Ngā Whāinga Ako — Learning Intentions

Students will engage with this resource to develop statistical investigation skills — planning inquiries, collecting and analysing data, interpreting distributions, and communicating findings. Tūhuratanga (investigation) is framed as a tool for understanding our communities and environment in Aotearoa New Zealand.

Ngā Paearu Angitū — Success Criteria

  • ✅ Students can identify an investigative question, collect relevant data, and display it clearly.
  • ✅ Students can interpret statistical findings and discuss what they might mean for a real-world community or environmental context.

Differentiation & Inclusion

Scaffold support: Provide structured investigation frameworks (PPDAC cycle templates) for entry-level access. Offer partially completed data tables for students who need additional support. Extend capable learners by asking them to critique a statistical claim from a news article, or to design their own community data investigation.

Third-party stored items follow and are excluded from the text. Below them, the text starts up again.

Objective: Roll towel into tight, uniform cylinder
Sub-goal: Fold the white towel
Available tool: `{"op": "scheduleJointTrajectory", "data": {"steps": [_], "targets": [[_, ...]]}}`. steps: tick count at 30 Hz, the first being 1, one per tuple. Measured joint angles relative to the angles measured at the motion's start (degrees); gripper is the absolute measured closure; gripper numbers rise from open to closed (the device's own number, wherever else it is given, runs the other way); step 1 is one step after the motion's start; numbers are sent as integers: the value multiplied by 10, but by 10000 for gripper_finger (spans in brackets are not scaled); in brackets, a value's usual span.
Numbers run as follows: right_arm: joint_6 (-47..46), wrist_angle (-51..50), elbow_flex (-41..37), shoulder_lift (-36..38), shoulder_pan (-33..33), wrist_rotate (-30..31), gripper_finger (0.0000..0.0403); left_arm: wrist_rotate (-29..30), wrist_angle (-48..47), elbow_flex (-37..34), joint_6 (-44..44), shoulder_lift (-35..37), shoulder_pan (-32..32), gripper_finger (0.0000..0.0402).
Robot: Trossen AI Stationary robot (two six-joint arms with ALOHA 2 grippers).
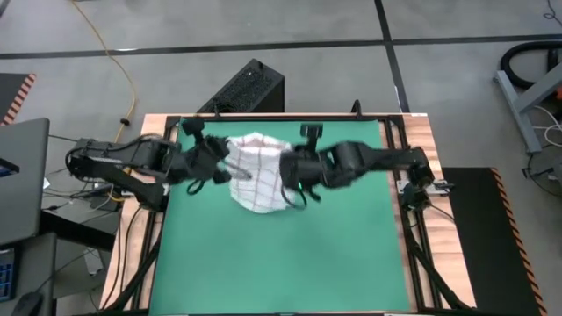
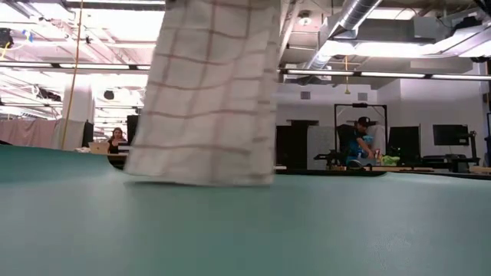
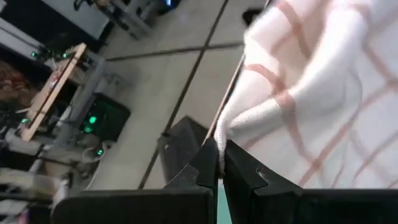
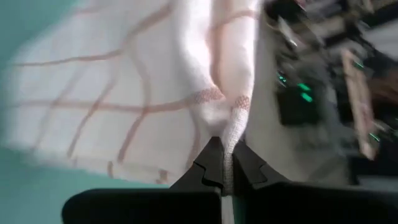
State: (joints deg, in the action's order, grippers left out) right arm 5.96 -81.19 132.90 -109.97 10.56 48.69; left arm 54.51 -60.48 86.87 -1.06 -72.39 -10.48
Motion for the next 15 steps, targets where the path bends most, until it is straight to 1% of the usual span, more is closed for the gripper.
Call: {"op": "scheduleJointTrajectory", "data": {"steps": [2,4,6,8,10,13,15], "targets": [[15,3,0,0,-33,37,385,-1,42,-7,53,0,48,401],[37,19,0,0,-66,103,385,-1,100,-13,119,0,103,401],[84,54,0,0,-101,152,385,-20,163,-16,180,0,162,401],[135,100,0,0,-137,154,385,-71,228,-16,227,-1,220,401],[167,142,0,0,-166,141,385,-121,282,-16,250,-5,268,401],[194,175,0,0,-191,127,385,-152,308,-16,259,-7,317,401],[200,175,0,1,-195,119,385,-166,310,-16,258,-7,334,401]]}}
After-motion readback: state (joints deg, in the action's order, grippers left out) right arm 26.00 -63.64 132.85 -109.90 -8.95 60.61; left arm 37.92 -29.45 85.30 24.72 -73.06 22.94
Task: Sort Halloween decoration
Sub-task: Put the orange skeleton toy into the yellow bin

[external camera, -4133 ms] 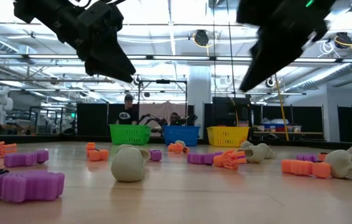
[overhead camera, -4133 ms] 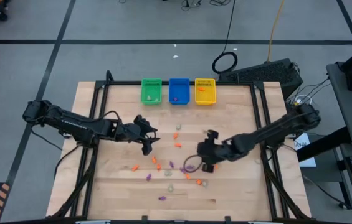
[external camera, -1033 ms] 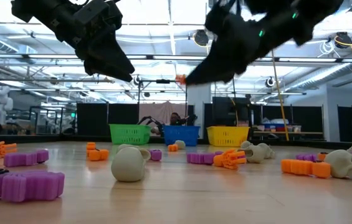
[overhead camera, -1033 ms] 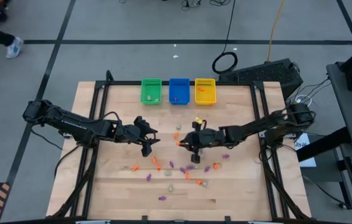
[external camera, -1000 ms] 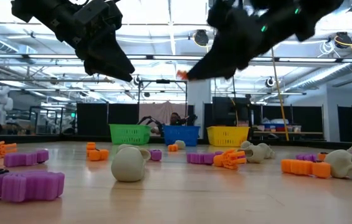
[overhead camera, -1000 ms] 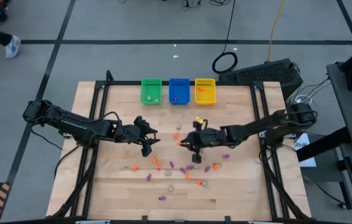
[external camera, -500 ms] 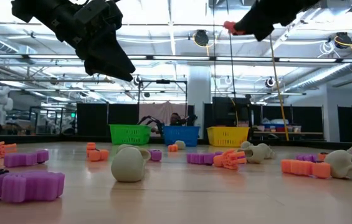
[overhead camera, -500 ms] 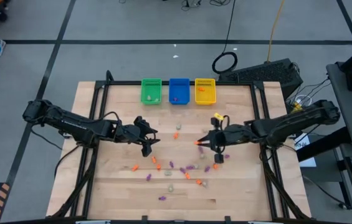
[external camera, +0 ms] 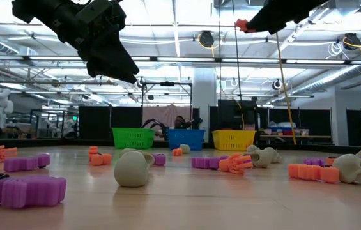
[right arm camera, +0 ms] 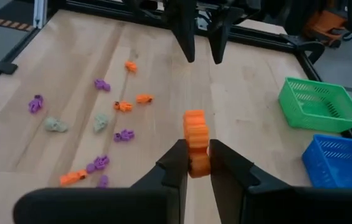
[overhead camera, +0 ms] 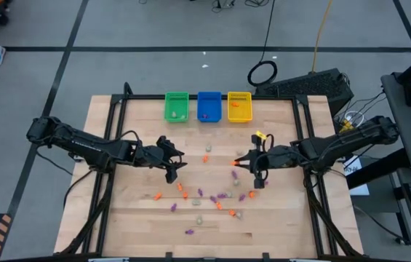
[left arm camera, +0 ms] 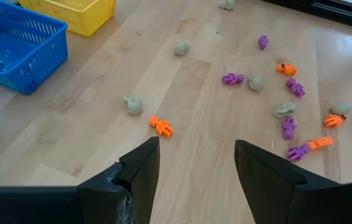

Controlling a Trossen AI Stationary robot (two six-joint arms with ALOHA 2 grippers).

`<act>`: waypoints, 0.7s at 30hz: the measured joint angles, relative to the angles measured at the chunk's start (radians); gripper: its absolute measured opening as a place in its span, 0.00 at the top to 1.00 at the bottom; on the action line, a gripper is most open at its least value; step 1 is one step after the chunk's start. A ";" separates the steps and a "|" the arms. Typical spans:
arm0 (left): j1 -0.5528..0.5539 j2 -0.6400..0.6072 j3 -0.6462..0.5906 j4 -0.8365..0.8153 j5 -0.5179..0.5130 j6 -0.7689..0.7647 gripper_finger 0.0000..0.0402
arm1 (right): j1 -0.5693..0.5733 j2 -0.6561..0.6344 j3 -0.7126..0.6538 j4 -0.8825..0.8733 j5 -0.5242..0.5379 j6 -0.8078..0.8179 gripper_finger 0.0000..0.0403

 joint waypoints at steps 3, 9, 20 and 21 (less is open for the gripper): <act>0.000 0.000 0.000 0.000 0.000 0.000 0.49 | 0.000 0.000 0.000 0.000 0.000 -0.080 0.89; 0.000 0.000 0.000 0.000 0.000 0.000 0.49 | 0.000 0.000 0.000 -0.002 0.000 -0.391 0.89; 0.000 0.000 0.000 0.000 0.000 0.000 0.49 | 0.000 0.000 0.000 0.001 0.004 -0.821 0.89; 0.000 0.000 0.000 0.000 0.000 0.000 0.49 | 0.000 0.000 0.000 0.001 0.004 -0.842 0.89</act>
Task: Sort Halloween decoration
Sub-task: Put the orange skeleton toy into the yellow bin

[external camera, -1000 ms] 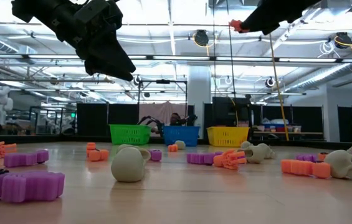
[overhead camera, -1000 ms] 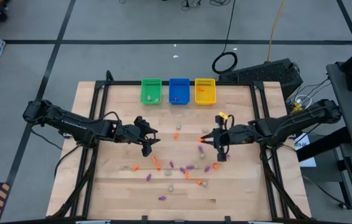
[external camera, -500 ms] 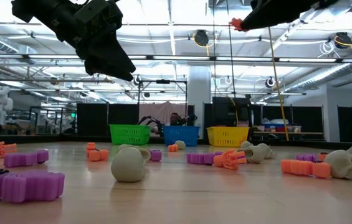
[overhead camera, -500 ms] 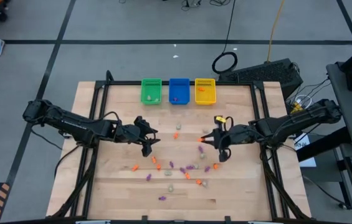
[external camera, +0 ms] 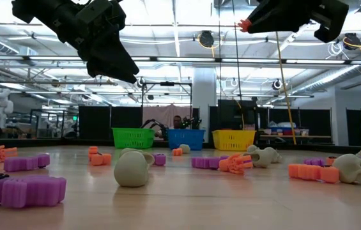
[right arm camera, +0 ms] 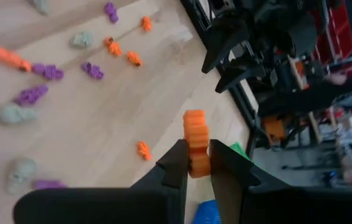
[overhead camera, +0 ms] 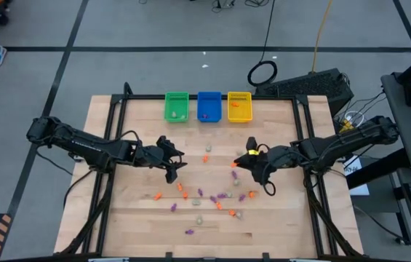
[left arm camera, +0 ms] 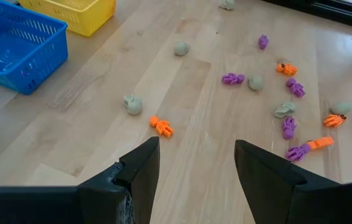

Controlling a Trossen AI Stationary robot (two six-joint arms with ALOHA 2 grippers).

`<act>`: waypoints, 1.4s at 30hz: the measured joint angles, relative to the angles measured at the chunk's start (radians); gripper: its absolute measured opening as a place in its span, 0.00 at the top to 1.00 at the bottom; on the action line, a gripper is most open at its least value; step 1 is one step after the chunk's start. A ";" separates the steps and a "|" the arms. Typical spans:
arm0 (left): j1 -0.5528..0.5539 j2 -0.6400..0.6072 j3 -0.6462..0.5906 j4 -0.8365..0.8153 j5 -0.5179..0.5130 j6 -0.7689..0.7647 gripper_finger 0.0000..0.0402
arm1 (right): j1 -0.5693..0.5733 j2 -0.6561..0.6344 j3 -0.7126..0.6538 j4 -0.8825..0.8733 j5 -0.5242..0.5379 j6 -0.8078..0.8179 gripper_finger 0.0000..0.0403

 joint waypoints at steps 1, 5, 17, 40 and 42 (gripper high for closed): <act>0.000 0.000 0.000 0.000 0.000 0.000 0.49 | 0.000 0.000 0.000 0.000 0.000 -0.018 0.89; 0.000 0.000 0.000 0.000 0.000 0.000 0.49 | 0.000 0.000 0.000 0.000 0.000 -0.083 0.89; 0.000 0.000 0.000 0.000 0.000 0.000 0.49 | 0.000 0.000 0.000 0.009 0.000 -0.112 0.89; 0.000 0.000 0.000 0.000 0.000 -0.001 0.49 | 0.000 0.000 0.000 0.008 -0.004 0.722 0.89; 0.000 0.000 0.000 0.000 0.000 -0.001 0.49 | 0.000 0.000 0.000 0.008 -0.005 0.830 0.89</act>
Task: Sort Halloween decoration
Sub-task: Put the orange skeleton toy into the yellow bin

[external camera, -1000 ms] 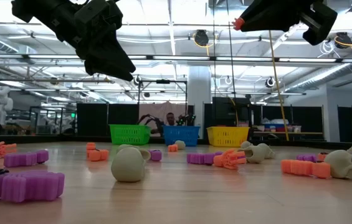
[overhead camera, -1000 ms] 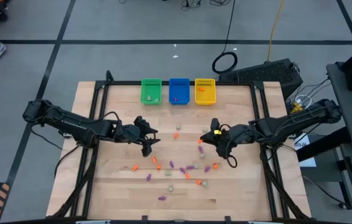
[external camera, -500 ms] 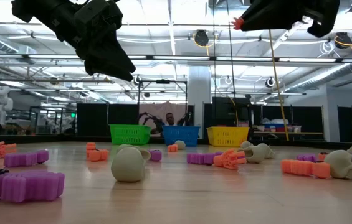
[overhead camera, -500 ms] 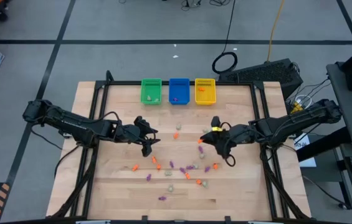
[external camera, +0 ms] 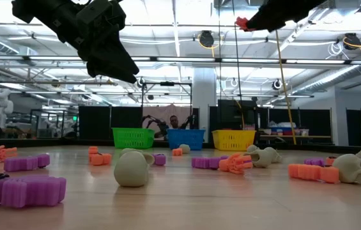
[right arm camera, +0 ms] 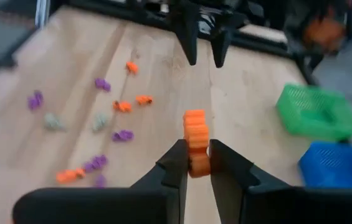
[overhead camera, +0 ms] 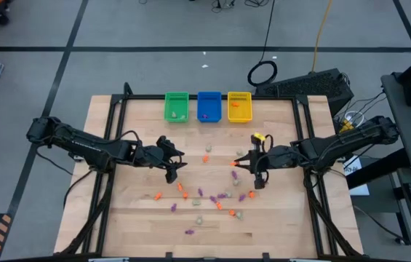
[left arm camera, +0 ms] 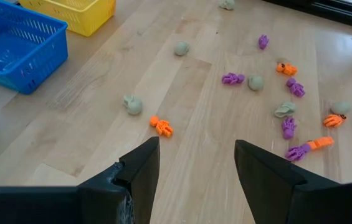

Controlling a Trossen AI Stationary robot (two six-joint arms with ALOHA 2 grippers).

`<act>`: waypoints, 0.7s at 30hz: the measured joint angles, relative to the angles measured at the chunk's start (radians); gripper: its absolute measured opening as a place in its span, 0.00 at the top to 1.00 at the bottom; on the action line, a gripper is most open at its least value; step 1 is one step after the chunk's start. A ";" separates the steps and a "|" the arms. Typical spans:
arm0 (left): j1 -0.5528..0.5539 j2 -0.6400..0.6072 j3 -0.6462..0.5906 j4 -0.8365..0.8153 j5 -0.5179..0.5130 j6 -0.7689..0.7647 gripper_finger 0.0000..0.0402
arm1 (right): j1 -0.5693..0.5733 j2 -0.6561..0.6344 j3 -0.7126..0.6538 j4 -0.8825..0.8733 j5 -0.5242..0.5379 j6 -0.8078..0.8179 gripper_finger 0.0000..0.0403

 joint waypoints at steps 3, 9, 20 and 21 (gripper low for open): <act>0.000 0.000 0.000 0.000 0.000 0.000 0.49 | 0.000 0.000 0.000 0.000 0.000 0.137 0.89; -0.001 0.000 0.000 0.000 0.000 -0.001 0.49 | 0.000 0.000 0.000 0.000 -0.004 0.322 0.89; 0.000 0.000 0.000 0.000 0.000 -0.003 0.49 | 0.000 0.000 0.000 0.000 -0.004 0.470 0.89; 0.000 0.000 0.000 0.000 0.000 -0.003 0.49 | 0.000 0.000 0.000 0.000 -0.004 0.467 0.89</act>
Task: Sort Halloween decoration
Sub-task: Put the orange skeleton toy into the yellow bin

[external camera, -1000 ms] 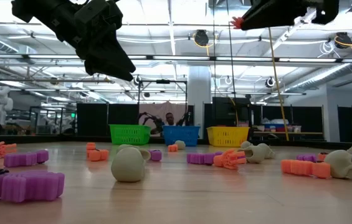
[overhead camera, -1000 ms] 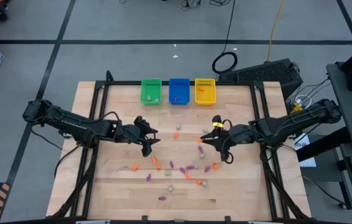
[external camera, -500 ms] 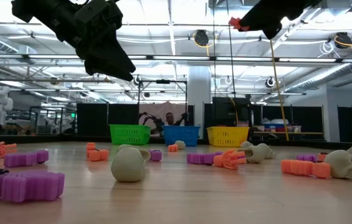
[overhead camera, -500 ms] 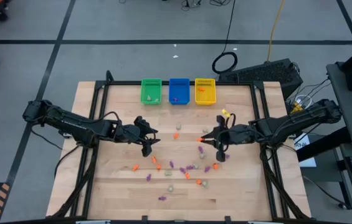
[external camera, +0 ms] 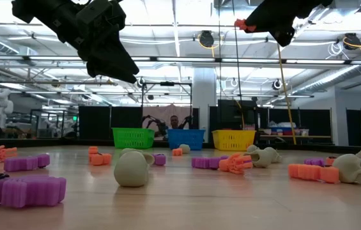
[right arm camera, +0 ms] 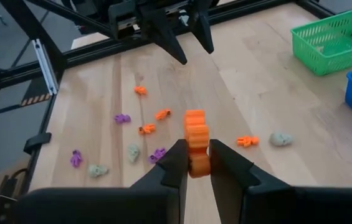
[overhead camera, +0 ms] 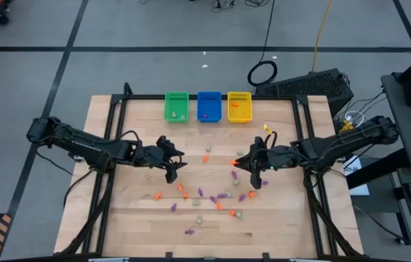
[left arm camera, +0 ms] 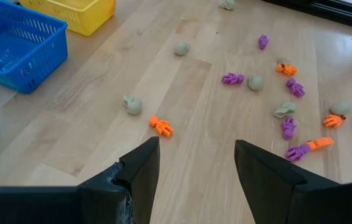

ELL / ESOL: Pre-teach statistical vocabulary (median, mode, range, distribution, sample, population). Pair visual representations (graphs, tables) with plain-language explanations. Allow students to discuss statistical ideas orally before writing. Encourage use of home language for initial sensemaking.

Inclusion: Statistical investigation offers natural differentiation — all students can engage with the same real-world question at different levels of mathematical complexity. Neurodiverse learners benefit from structured, step-by-step investigation processes. Use collaborative group investigation formats that distribute roles (data collector, recorder, analyst, presenter).

Mātauranga Māori lens: Tūhuratanga — the practice of careful investigation — resonates deeply with mātauranga Māori. The maramataka is a sophisticated data system: tracking environmental patterns, seasonal cycles, and ecological indicators over generations. Iwi environmental monitoring — counting kaimoana populations, tracking water quality, observing bird migrations — is applied statistical thinking. Framing statistics within community and environmental inquiry connects data to mana whenua responsibilities.

Prior knowledge: Students should have basic familiarity with data displays (bar graphs, dot plots). No prior statistical investigation experience required — the PPDAC inquiry cycle provides accessible scaffolding for first-time investigators.